- Born: Julen Guimón Ugartechea 3 October 1931 Bilbao
- Died: 10 December 2001 (aged 70) Bilbao
- Education: University of Deusto
- Occupations: Academic; Jurist;
- Known for: Signatory of the Ajuria Enea Pact

= Julen Guimón =

Spanish politician and jurist (1931 –2001)

Julen Guimón (3 October 1931 – 10 December 2001) was a Basque-origin conservative Spanish jurist and politician who played a significant role in the politics of the Basque region until his retirement in 1990. He was among the signatories of the Ajuria Enea Pact which led to the pacification of the Basque Country.

==Early life and education==
Guimón was born in Bilbao on 3 October 1931. He obtained a degree in law from the University of Deusto where he also received his PhD. He attended post-doctoral courses at Yale University.

==Career==
Following his graduation Guimón worked as a lawyer and then became professor of political law at the University of Deusto.

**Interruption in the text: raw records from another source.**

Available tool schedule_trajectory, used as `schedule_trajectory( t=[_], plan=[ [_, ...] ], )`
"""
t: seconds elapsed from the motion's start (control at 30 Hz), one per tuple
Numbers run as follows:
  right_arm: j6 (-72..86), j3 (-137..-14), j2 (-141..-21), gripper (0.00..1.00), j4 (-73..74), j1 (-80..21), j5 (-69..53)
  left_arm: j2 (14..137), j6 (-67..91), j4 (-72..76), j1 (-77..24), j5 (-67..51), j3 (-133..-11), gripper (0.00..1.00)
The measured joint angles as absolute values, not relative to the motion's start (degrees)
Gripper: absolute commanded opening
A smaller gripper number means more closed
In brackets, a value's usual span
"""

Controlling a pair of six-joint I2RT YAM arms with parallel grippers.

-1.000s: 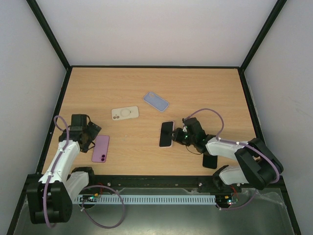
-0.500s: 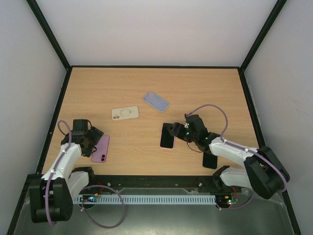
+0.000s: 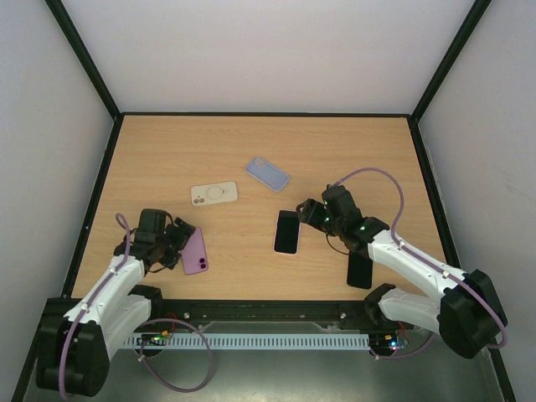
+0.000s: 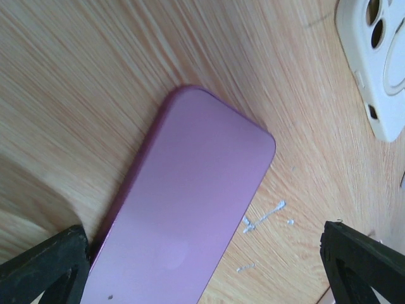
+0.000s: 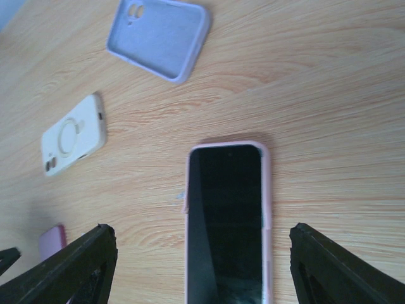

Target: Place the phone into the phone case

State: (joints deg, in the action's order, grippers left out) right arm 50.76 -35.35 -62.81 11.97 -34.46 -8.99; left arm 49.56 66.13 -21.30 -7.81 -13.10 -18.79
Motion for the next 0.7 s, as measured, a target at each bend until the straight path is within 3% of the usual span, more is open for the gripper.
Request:
schedule_trajectory(
  t=[0.43, 0.7],
  plan=[
    [47.59, -41.36, -71.13, 0.67, 23.83, -33.82, 7.62, 49.04, 66.94, -24.4, -13.23, -9.98, -23.4, 0.99],
    [49.25, -44.73, -77.78, 0.8, 27.27, -26.35, 9.52, 49.34, 62.87, -28.56, -13.26, -5.56, -26.96, 0.99]
  ],
)
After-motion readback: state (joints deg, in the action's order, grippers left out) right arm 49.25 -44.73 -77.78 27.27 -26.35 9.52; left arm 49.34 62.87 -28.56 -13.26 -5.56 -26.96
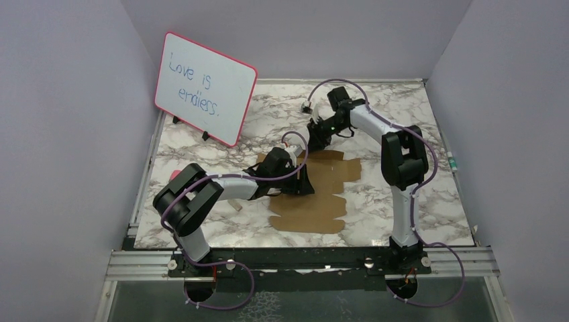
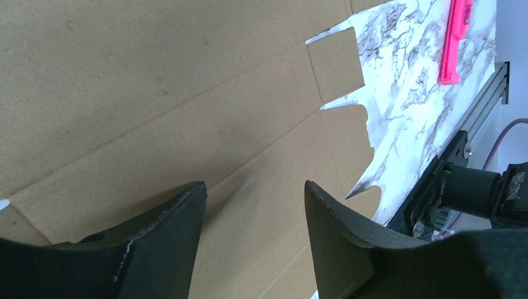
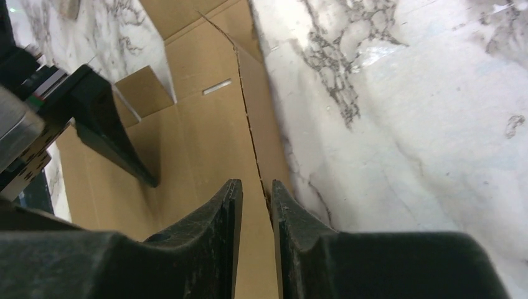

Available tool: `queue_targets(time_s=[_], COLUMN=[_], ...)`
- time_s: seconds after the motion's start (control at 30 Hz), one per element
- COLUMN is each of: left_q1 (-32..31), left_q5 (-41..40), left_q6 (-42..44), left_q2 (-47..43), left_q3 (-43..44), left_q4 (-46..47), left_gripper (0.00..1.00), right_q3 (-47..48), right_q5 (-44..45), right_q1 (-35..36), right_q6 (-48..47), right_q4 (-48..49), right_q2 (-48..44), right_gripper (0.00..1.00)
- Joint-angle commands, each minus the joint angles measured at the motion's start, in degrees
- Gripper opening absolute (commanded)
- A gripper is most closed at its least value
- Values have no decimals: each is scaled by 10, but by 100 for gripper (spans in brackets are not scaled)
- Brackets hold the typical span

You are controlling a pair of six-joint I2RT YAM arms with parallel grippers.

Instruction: Fold the paper box

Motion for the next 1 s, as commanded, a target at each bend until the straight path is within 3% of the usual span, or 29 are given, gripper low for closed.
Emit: queue_targets(time_s=[0.0, 0.23, 0.5, 0.97], left_q1=[-2, -2, -3, -2], left_q5=[-23, -32, -46, -56], left_q6=[5, 8, 6, 3], left_q2=[19, -4, -24, -29], left_q3=[-9, 1, -7, -21], left_q4=[-1, -5, -5, -4], left_gripper=[61, 61, 61, 61], right_q3=[-47, -106, -154, -139], right_q5=[-14, 47, 125, 152], right_q1=[8, 29, 37, 44], right_q6=[-15, -48, -45, -87], right_q4=[14, 62, 132, 113], right_q2=[-52, -101, -132, -118], right_gripper=[28, 24, 36, 35])
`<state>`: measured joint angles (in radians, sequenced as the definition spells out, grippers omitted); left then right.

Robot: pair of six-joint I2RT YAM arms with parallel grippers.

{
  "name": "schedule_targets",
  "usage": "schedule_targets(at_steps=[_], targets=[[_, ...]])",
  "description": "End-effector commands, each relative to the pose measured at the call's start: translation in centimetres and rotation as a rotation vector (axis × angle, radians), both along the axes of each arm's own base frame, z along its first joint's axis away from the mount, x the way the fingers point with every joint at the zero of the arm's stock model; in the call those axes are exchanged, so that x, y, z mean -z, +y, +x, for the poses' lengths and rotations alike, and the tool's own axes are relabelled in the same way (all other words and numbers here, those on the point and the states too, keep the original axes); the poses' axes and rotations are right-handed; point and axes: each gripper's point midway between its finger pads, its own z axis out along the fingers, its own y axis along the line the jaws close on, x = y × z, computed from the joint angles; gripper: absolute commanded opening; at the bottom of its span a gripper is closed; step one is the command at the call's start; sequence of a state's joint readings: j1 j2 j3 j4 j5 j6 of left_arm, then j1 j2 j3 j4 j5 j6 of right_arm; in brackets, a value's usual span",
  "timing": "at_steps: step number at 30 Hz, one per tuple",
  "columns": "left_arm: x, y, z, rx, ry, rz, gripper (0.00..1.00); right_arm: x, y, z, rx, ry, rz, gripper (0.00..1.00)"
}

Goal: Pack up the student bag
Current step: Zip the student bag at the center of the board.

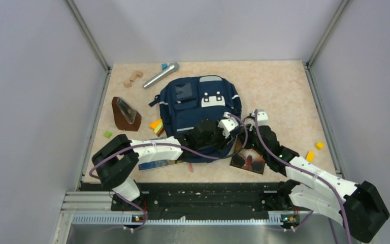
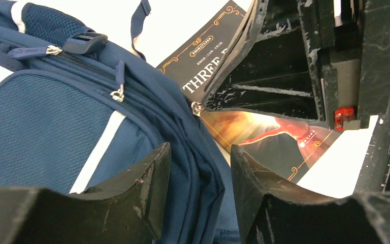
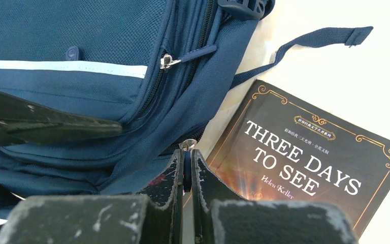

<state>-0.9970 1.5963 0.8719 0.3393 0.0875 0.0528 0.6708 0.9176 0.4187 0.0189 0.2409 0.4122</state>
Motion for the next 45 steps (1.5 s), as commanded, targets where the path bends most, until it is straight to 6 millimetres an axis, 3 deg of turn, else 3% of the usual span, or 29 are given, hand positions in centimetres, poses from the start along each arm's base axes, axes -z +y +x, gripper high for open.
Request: schedule_targets(at_steps=[1,3,6,7,18,25,45], targets=[[-0.7,-1.1,1.0,-0.036,-0.056,0.008,0.52,-2.1,0.4,0.9,-0.002,-0.069,0.036,0.00],[-0.6,-0.7,1.7,-0.086,-0.085,0.034,0.43,-2.2,0.3,0.9,-0.002,-0.071,0.032,0.00],[-0.7,-0.3,2.0,-0.123,-0.099,0.048,0.01,-2.1,0.0,1.0,0.016,-0.075,0.021,0.00],[-0.9,-0.2,2.0,-0.130,-0.103,0.047,0.00,-1.9,-0.2,1.1,0.022,-0.075,0.017,0.00],[-2.4,2.4,0.8,-0.167,-0.125,-0.007,0.00,-0.1,-2.3,2.0,0.174,-0.027,-0.043,0.00],[-3.1,4.1,0.0,-0.203,-0.107,-0.041,0.00,-0.5,-2.6,2.5,0.215,-0.041,-0.016,0.00],[-10.0,6.2,-2.2,-0.123,-0.175,-0.107,0.00,-2.7,-3.4,4.7,0.263,-0.073,0.070,0.00]])
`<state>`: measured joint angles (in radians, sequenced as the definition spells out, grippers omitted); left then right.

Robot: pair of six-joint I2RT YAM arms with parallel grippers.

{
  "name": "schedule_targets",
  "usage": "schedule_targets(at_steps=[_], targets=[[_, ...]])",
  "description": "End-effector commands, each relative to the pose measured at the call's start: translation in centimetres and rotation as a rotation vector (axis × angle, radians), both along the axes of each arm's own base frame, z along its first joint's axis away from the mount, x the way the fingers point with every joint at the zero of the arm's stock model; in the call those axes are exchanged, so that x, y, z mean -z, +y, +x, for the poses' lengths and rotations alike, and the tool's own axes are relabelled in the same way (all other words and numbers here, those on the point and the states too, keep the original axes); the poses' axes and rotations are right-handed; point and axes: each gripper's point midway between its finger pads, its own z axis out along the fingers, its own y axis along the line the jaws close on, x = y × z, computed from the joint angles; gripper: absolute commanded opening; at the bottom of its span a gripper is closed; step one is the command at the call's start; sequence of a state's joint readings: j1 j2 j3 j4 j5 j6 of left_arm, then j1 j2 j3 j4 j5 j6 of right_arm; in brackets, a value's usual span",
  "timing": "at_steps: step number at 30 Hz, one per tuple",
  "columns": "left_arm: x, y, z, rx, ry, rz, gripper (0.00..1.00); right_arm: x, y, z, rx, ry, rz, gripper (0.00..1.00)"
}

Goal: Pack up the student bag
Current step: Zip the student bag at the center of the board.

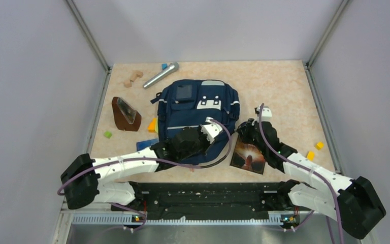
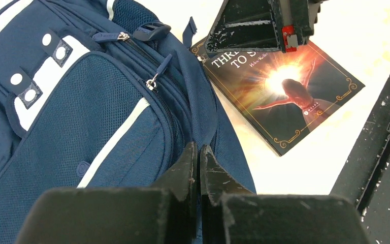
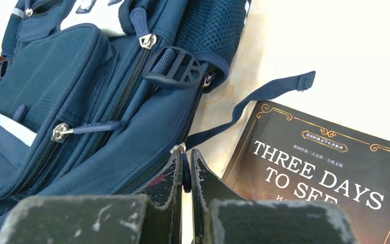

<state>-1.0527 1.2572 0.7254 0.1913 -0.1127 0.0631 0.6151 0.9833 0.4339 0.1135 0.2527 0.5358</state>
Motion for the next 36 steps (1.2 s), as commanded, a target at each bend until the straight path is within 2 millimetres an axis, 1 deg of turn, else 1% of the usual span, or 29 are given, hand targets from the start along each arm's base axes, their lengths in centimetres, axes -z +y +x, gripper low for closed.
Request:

He entered politics during the transition period and served as general secretary of the Basque Christian Democracy which disappeared after its defeat in the 1977 general elections. Next he joined the Democratic Center Union (UCD) and was its secretary for Vizcaya. He was elected to the Cortes Generales in the 1979 elections from the party. He resigned from the UCD in 1982. He joined the provisional management commission of the People's Democratic Party, of which he was president in the Basque Country and general secretary at national level. Guimón was re-elected deputy in the 1982 elections. In 1986 he joined the People's Alliance and that same year he was elected again a deputy. In the European elections held in 1987 he was elected to the European Parliament.

In 1988 Guimón was one of the signatories of the Ajuria Enea Pact or Agreement for the Pacification of the Basque Country. On 8 August 1989 he resigned from his position as the People's Democratic Party's general secretary in the Basque Country. In 1990 he retired from political life and began to work as the magistrate in the Provincial Court of Álava.

==Later years and death==
Guimón continued to serve as a magistrate in the Provincial Courts of Vitoria and Bilbao until his death in Bilbao on 10 December 2001. Funeral ceremony for him was held at the El Salvador church in Bilbao.